Sentenza Sentenza Cassazione Civile n. 14206 del 07/06/2017

Cassazione civile, sez. VI, 07/06/2017, (ud. 26/04/2017, dep.07/06/2017),  n. 14206

LA CORTE SUPREMA DI CASSAZIONE

SEZIONE SESTA CIVILE

SOTTOSEZIONE T

Composta dagli Ill.mi Sigg.ri Magistrati:

Dott. IACOBELLIS Marcello – Presidente –

Dott. MOCCI Mauro – Consigliere –

Dott. IOFRIDA Giulia – Consigliere –

Dott. CRUCITTI Roberta – Consigliere –

Dott. CONTI Roberto Giovanni – rel. Consigliere –

ha pronunciato la seguente:

ORDINANZA

sul ricorso 10133/2015 proposto da:

AGENZIA DELLE ENTRATE E DEL TERRITORIO, C.F. (OMISSIS), in persona

del Direttore pro tempore, elettivamente domiciliata in ROMA, VIA

DEI PORTOGHESI 12, presso l’AVVOCATURA GENERALE DELLO STATO, che la

rappresenta e difende ope legis;

– ricorrente –

contro

ASSENZA E D. S.A.S. DI D.G. C&C, A.R.,

A.C.A., A.L., D.G.C.;

– intimate –

avverso la sentenza n. 3036/17/2014 della COMMISSIONE TRIBUTARIA

REGIONALE DI PALERMO – SEZIONE DISTACCATA DI CATANIA, depositata il

15/10/2014;

udita la relazione della causa svolta nella Camera di consiglio non

partecipata del 26/04/2017 dal Consigliere Dott.
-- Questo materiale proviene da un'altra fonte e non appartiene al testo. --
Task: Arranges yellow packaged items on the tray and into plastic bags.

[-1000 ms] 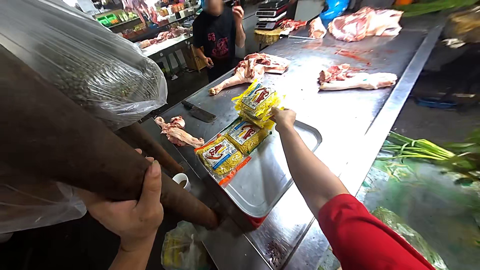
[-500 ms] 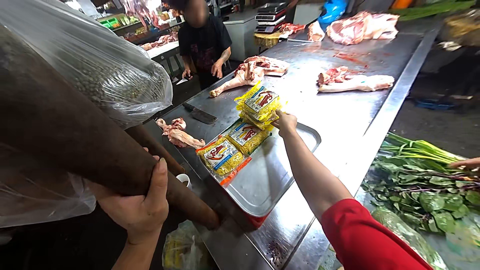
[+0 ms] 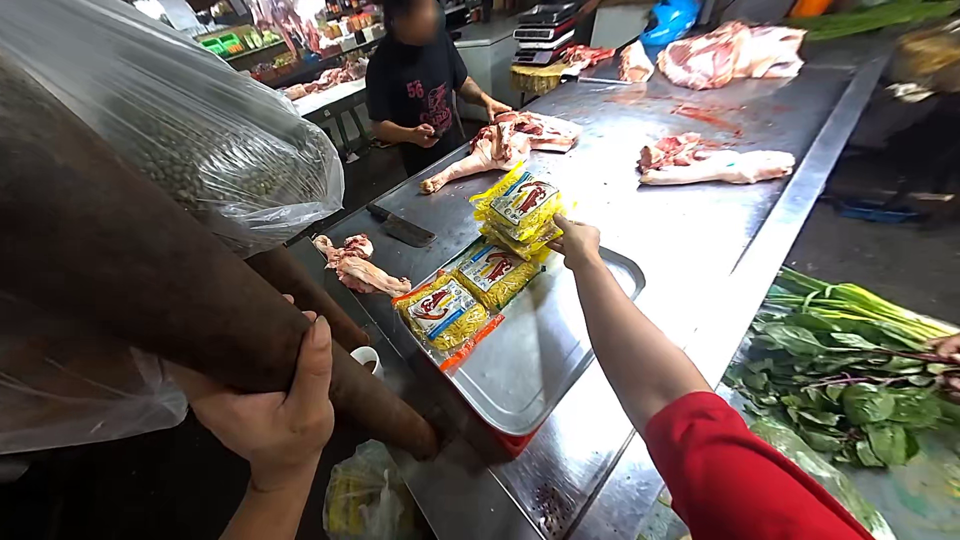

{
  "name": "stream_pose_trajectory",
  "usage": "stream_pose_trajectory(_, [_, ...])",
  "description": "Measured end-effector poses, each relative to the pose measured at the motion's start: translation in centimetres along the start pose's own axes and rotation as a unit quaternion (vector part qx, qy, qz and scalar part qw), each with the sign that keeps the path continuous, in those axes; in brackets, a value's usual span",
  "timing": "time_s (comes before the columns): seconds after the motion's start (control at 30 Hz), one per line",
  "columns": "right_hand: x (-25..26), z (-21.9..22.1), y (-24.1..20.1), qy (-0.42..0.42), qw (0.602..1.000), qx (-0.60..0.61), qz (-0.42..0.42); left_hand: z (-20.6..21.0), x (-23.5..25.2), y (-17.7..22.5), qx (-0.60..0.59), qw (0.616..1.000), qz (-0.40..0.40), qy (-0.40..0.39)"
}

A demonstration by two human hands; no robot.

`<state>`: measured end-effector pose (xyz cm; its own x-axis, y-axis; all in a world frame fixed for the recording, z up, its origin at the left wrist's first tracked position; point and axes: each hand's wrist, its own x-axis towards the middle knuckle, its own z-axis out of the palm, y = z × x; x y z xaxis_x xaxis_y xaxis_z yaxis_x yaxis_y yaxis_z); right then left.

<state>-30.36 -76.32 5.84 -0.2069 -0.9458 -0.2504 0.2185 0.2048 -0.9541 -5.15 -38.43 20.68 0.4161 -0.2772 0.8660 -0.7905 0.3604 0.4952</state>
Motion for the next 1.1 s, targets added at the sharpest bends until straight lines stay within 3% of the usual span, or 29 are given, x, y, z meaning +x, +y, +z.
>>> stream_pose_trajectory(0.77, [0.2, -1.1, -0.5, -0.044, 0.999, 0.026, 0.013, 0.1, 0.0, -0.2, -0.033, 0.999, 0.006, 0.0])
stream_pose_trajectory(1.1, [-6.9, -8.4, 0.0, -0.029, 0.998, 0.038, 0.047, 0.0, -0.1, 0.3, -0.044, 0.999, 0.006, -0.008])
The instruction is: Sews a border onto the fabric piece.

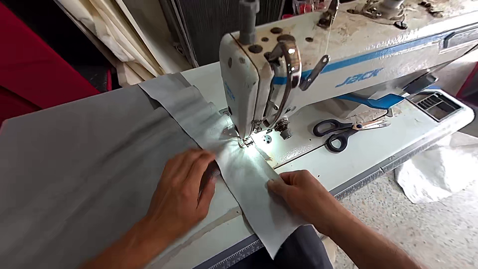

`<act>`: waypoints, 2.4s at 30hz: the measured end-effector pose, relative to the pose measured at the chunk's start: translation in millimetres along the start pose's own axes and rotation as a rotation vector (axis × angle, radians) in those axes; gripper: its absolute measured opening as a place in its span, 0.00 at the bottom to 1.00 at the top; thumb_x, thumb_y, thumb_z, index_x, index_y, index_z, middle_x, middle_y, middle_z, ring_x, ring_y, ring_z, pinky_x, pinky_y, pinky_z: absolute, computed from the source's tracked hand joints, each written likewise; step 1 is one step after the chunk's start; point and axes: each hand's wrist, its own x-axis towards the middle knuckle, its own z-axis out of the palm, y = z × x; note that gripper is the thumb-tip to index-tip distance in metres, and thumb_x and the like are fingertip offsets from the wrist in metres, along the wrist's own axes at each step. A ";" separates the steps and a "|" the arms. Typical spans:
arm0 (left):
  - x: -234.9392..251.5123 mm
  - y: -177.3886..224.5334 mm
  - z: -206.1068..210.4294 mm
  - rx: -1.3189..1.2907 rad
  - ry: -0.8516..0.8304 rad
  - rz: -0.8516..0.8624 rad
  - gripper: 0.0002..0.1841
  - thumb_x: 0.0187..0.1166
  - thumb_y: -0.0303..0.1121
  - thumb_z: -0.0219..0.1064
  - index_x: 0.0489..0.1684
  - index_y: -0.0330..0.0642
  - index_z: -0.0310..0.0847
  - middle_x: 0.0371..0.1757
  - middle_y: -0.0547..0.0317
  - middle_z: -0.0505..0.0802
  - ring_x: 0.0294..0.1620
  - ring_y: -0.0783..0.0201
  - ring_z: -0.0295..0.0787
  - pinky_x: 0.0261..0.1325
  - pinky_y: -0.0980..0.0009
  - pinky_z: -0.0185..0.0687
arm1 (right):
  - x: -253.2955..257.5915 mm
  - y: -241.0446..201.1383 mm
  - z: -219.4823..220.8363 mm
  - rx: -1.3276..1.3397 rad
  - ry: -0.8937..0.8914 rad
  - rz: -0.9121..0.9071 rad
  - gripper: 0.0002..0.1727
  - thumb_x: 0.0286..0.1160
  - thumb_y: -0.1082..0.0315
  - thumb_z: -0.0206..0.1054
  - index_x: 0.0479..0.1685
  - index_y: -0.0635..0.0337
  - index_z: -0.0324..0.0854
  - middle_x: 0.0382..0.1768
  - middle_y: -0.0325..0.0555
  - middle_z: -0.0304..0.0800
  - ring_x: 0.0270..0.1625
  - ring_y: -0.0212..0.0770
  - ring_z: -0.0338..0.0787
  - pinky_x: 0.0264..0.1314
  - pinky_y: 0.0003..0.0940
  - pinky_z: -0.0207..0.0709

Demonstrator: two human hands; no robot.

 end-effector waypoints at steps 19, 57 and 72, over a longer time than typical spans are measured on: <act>-7.2 -16.5 9.7 -0.102 -0.261 0.100 0.32 0.87 0.58 0.44 0.81 0.53 0.76 0.84 0.65 0.78 0.90 0.58 0.61 0.90 0.47 0.55 | 0.0 -9.9 -46.3 0.959 -0.163 0.096 0.22 0.93 0.53 0.50 0.43 0.60 0.84 0.27 0.48 0.88 0.22 0.35 0.87 0.21 0.28 0.83; 28.6 33.1 17.5 -0.011 0.090 -0.300 0.24 0.88 0.50 0.45 0.33 0.45 0.83 0.32 0.61 0.86 0.37 0.63 0.85 0.37 0.59 0.79 | -24.3 51.9 -14.8 -0.109 -0.036 -0.047 0.25 0.84 0.48 0.53 0.17 0.45 0.81 0.15 0.33 0.85 0.18 0.32 0.88 0.21 0.36 0.82; 39.6 53.0 55.1 -0.139 -0.007 0.082 0.24 0.85 0.47 0.52 0.63 0.43 0.88 0.72 0.55 0.88 0.83 0.55 0.73 0.86 0.56 0.66 | -23.8 68.2 -18.9 0.227 -0.037 -0.084 0.23 0.89 0.53 0.52 0.26 0.49 0.84 0.18 0.37 0.90 0.16 0.35 0.89 0.15 0.31 0.84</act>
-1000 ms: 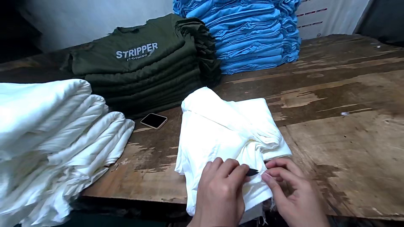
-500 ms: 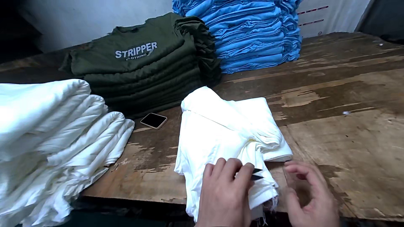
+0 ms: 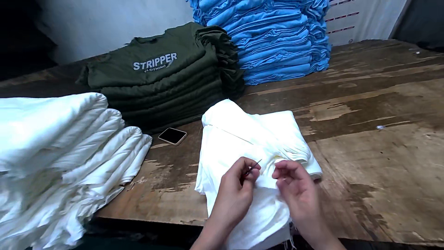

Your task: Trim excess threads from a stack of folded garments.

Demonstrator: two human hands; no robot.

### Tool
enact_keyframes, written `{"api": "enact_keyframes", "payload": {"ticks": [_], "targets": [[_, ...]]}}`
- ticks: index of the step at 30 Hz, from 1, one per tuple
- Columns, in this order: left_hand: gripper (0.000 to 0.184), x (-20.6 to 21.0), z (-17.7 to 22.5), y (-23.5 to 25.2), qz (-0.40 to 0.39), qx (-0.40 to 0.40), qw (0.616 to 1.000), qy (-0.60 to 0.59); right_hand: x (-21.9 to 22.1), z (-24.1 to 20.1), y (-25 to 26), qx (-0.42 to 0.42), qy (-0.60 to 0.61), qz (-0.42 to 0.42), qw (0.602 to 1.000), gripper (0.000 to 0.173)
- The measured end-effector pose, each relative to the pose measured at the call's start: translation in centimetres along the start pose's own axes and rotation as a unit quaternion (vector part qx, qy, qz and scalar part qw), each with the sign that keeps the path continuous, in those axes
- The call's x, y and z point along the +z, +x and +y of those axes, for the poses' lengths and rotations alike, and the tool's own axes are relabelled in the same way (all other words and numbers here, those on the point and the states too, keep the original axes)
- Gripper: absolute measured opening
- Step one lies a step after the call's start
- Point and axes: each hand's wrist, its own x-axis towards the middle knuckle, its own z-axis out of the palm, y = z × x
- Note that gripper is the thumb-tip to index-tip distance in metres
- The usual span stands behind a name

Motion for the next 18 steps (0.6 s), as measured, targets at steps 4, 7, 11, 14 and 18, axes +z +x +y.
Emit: {"api": "enact_keyframes", "payload": {"ticks": [4,7,11,14,18], "targets": [[0.017,0.0,0.0,-0.1,-0.018,-0.034,0.999,-0.035,-1.7,-0.8,-2.3,-0.117,-0.271,0.004,0.956,0.018],[0.041,-0.1,-0.2,-1.5,-0.006,0.071,0.997,0.022,-3.7,-2.6,-4.0,-0.128,-0.301,0.025,0.945,0.015],[0.019,1.2,-0.2,-3.2,0.104,0.318,0.916,0.221,-3.9,-3.1,-5.0,-0.101,-0.248,0.046,0.962,0.008],[0.016,2.3,-0.2,-3.0,0.141,0.422,0.836,0.321,-2.8,-3.1,-5.1,-0.096,-0.212,0.067,0.970,0.017],[0.014,1.8,-0.4,-2.9,0.157,0.441,0.811,0.351,-2.5,-3.0,-4.8,-0.067,-0.159,0.073,0.982,0.025]]}}
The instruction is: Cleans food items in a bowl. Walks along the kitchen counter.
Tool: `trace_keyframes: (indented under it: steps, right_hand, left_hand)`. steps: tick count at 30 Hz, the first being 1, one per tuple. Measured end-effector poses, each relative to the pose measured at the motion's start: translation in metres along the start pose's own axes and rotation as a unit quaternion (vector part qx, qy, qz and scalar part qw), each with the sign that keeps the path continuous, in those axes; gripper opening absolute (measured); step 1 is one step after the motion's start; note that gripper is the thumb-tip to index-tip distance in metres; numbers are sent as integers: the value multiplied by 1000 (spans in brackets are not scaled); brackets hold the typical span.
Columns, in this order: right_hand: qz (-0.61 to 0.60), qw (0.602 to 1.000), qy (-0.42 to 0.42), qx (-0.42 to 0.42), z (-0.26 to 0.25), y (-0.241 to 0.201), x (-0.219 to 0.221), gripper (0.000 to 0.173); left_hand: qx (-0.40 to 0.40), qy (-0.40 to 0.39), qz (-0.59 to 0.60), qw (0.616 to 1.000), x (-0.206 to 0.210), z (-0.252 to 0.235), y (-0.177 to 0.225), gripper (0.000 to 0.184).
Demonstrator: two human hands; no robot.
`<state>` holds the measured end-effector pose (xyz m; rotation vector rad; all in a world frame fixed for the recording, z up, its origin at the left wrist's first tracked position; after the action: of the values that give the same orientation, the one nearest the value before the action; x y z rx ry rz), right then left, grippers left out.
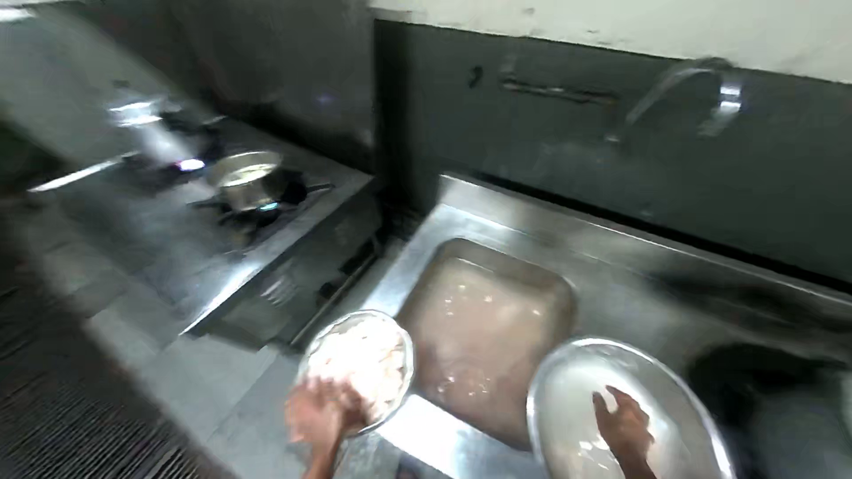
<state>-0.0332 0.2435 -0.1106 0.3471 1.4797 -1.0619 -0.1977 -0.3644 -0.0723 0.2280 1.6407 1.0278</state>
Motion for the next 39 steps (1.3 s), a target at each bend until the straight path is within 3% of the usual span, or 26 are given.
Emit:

ROBERTO GIOVANNI

CONTI.

Fatto

IN FATTO E IN DIRITTO

L’Agenzia delle Entrate ha proposto ricorso per cassazione, affidato a due motivi, contro la sentenza resa dalla CTR Sicilia indicata in epigrafe con la quale, rigettandosi l’appello proposto dall’Ufficio, è stata confermata, per quel che qui rileva, l’illegittimità degli avvisi di accertamento n. (OMISSIS) e n. (OMISSIS) emessi a carico della Assenza e D’Izzia Sas di D.G. c. & c., nonchè dei soci A.R. Assenza Carolina e A.L. relativi all’accertamento di un maggior reddito d’impresa.

Le parti intimate non hanno depositato difese scritte.

Il procedimento può essere definito con motivazione semplificata.

Con il primo motivo la ricorrente deduce la violazione del D.P.R. n. 600 del 1973, art. 32, D.P.R. n. 633 del 1972, art. 51 e art. 2697 c.c.. Assume, in particolare, che la CTR avrebbe illegittimamente addossato sull’Ufficio l’onere di provare l’accertamento fondato sulla documentazione bancaria riconducibile alla società A. e D..

Con il secondo motivo si deduce la violazione degli artt. 115 e 116 c.p.c., in quanto la CTR avrebbe tralasciato di esaminare il nutrito corredo probatorio addotto dall’Ufficio.

Il primo motivo di ricorso è inammissibile.

La censura, in effetti, non coglie, per l’un verso, la ratio della sentenza impugnata, che ha rigettato l’appello ritenendo l’impugnazione proposta non idonea a superare gli elementi probatori utilizzati dal giudice di primo grado per annullare gli accertamenti emessi dall’ufficio. In definitiva, la sentenza impugnata, pur nella sua estrema genericità, peraltro non attinta da censura alcuna da parte dell’Agenzia attraverso le censure pur previste dal sistema per aggredire una sentenza priva di un apparato motivazionale adeguato – per cui v. Cass. S.U. n. 8054/2014), non ha affatto violato la disciplina in tema di presunzioni regolata dal D.P.R. n. 600 del 1973, art. 32, questione della quale si duole l’Agenzia ricorrente. Ne consegue che il primo motivo di ricorso va dichiarato inammissibile.

Il secondo motivo di ricorso è privo di autosufficienza, non indicando gli elementi che la CTR avrebbe omesso di esaminare.

Il ricorso va pertanto rigettato.

Nulla sulle spese.

PQM

 

La Corte, visti gli artt. 375 e 380 bis c.p.c..

Rigetta il ricorso. Nulla sulle spese.

Motivazione semplificata.

Così deciso in Roma, nella Camera di consiglio della Sezione sesta Civile, il 26 aprile 2017.